-- DATA EXCERPT follows --
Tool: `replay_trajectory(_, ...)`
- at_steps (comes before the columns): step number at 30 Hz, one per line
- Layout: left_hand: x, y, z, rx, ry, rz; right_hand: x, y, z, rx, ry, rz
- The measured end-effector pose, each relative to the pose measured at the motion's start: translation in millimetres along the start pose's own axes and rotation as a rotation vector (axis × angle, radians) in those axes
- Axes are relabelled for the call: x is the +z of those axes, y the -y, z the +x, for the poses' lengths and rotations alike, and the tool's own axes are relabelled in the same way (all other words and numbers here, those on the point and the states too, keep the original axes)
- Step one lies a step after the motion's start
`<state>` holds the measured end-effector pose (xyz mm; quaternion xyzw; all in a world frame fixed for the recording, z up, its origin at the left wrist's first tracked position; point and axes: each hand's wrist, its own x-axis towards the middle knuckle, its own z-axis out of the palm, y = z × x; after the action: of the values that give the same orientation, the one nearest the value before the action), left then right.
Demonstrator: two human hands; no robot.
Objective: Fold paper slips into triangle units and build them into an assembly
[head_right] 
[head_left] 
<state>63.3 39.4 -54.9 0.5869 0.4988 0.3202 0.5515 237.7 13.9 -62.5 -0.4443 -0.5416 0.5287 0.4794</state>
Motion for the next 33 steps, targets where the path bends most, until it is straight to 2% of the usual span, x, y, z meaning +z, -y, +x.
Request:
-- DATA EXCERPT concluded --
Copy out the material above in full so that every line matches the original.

WRITTEN RESPONSE |
Tool: `replay_trajectory(_, ...)`
- at_steps (comes before the columns): step number at 30 Hz, one per line
- Layout: left_hand: x, y, z, rx, ry, rz; right_hand: x, y, z, rx, ry, rz
- The measured end-effector pose, each relative to the pose measured at the motion's start: translation in millimetres along the start pose's own axes and rotation as a rotation vector (axis × angle, radians) in those axes
- Axes are relabelled for the call: x is the +z of those axes, y the -y, z the +x, for the poses' lengths and rotations alike, and the tool's own axes are relabelled in the same way (all other words and numbers here, those on the point and the states too, keep the original axes)
- Step one lies a step after the motion's start
`<state>` holds the measured end-effector pose (xyz mm; quaternion xyzw; all in a world frame fixed for the recording, z up, its origin at the left wrist's first tracked position; point and axes: each hand's wrist, its own x-axis towards the middle knuckle, its own z-axis out of the palm, y = z × x; after the action: of the values that give the same orientation, the one nearest the value before the action), left then right.
Demonstrator: two human hands; no robot.
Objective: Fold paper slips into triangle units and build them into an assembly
[head_right] 
[head_left] 
<state>63.3 39.4 -54.9 0.5869 0.4988 0.3202 0.5515 237.7 13.9 -62.5 -0.4443 -0.5416 0.5287 0.4794</state>
Motion for the next 33 steps, targets where the path bends most, until it is straight to 2% of the usual span, x, y, z meaning +z, -y, +x.
Request:

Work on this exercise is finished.